Abstract

The primary aim of this retrospective study was to assess the postoperative clinical, functional, and radiographic outcomes of patients with closed tibial plateau fractures (TPFs) surgically treated with proximal tibial locking compression plate (LCP) system with a focus on the use of preoperative CT scan. Two hundred and sixteen patients with TPFs who underwent surgical treatment in our department between January 2010 and December 2019 were enrolled in this study. Ninety-five patients of 216 (44.0%) had preoperative CT examination in addition to plain radiographs to better evaluate the pattern of fracture and displacement of fragments. Clinical and functional outcomes were assessed using VAS, SF-36, Knee Society Score (KSS) and WOMAC score. Radiographic outcomes were evaluated according to the Kellgreen- Lawrence classification of the pre- and postoperative grades of valgus knee, articular displacement and gonarthrosis. Patients with preoperative CT showed better clinical results than the X-ray group for the VAS, KSS, WOMAC and SF-36 score.

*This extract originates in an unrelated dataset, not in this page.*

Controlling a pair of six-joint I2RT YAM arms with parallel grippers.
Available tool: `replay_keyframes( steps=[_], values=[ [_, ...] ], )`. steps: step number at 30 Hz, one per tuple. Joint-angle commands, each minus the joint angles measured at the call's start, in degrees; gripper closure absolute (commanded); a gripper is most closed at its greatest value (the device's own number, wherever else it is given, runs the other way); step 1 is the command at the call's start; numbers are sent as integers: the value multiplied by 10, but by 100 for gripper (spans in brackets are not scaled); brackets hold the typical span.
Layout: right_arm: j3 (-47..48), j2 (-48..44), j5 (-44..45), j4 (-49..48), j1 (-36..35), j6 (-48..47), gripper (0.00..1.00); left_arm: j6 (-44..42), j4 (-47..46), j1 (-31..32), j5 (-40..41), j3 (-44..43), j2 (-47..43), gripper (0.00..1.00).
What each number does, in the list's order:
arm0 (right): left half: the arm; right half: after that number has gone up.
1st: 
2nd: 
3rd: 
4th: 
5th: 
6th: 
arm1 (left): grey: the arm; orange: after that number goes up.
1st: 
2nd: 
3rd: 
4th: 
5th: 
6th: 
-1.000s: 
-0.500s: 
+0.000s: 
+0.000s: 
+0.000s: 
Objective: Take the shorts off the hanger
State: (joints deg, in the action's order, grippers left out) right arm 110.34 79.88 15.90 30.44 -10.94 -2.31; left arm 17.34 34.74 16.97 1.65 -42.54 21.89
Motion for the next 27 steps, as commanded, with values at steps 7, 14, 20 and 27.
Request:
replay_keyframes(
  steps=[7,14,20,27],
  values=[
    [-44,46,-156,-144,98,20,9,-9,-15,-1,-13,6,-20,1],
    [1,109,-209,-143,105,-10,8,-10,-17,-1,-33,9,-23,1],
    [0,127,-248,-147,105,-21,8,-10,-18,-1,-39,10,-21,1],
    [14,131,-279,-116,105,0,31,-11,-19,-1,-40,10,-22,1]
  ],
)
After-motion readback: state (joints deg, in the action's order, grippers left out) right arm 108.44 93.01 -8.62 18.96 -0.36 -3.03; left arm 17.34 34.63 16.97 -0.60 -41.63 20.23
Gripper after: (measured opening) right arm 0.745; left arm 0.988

Moreover, we found that the X-ray group had worse results than the CT group in the rate of varus-valgus alignment and step-off worsening, while the posterior tibial slope showed no significant changes between the two groups at the final follow-up. Finally, the group of patients who received preoperative CT scans displayed a better immediate postoperative reduction and less long-term arthritis. CT has proved to be a good examination in preoperative planning of TPFs: it can influence postoperative results thanks to an improvement in the surgical approach, a better evaluation of the morphology of fracture lines and the involvement of the Luo's three columns in axial CT scans.